Work to be completed:
The answer is a number and nothing else: the count of lines in these entries containing the word "measured".

Data for the task:
——
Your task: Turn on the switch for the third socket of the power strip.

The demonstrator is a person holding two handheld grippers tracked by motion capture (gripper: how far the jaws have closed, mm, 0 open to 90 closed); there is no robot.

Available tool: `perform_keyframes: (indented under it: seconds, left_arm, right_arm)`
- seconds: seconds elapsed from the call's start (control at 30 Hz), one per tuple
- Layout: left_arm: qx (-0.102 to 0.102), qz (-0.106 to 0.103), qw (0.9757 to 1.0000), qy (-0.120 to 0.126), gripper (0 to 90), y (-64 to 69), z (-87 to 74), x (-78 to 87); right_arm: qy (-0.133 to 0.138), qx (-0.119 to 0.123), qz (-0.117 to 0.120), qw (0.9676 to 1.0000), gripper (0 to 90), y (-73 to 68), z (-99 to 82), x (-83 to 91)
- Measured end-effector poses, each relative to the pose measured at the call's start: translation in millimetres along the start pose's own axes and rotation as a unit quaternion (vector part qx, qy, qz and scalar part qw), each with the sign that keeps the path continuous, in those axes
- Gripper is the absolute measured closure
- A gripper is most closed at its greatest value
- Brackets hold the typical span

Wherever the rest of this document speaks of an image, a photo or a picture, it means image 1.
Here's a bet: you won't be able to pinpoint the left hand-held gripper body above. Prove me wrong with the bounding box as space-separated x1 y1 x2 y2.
——
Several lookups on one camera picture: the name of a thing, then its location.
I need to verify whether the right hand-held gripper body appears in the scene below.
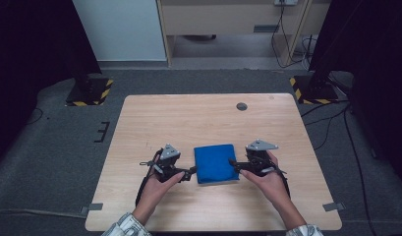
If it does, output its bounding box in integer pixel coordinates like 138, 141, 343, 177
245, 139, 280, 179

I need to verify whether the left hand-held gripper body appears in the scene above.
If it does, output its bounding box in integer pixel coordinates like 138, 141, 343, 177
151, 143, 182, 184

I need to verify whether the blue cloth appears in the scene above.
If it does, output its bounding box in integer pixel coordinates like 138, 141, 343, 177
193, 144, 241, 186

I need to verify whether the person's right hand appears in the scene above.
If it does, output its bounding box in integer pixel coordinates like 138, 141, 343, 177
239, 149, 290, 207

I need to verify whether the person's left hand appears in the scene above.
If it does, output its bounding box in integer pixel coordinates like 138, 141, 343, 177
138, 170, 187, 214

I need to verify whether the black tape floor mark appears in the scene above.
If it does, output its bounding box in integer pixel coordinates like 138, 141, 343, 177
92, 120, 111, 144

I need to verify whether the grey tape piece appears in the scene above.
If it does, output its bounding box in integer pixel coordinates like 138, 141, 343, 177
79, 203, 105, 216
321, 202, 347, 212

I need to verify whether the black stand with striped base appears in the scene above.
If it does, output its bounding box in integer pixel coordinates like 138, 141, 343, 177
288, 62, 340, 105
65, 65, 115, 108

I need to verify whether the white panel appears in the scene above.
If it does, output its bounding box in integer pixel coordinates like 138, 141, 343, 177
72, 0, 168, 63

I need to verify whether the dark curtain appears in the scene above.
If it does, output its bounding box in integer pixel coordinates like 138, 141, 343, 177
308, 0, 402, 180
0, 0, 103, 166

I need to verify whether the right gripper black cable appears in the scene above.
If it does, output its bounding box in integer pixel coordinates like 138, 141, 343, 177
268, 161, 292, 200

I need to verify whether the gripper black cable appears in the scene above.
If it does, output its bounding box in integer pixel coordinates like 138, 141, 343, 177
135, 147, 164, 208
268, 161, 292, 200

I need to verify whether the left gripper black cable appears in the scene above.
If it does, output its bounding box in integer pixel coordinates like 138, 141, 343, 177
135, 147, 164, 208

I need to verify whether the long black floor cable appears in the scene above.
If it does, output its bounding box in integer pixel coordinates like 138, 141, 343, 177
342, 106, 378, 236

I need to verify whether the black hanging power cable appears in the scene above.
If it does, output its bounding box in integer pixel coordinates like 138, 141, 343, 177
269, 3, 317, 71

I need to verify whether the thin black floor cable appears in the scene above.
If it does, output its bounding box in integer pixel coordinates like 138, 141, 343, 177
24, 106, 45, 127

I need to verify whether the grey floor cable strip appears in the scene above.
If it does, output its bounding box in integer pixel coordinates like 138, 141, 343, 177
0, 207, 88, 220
——
Reply to the exercise:
2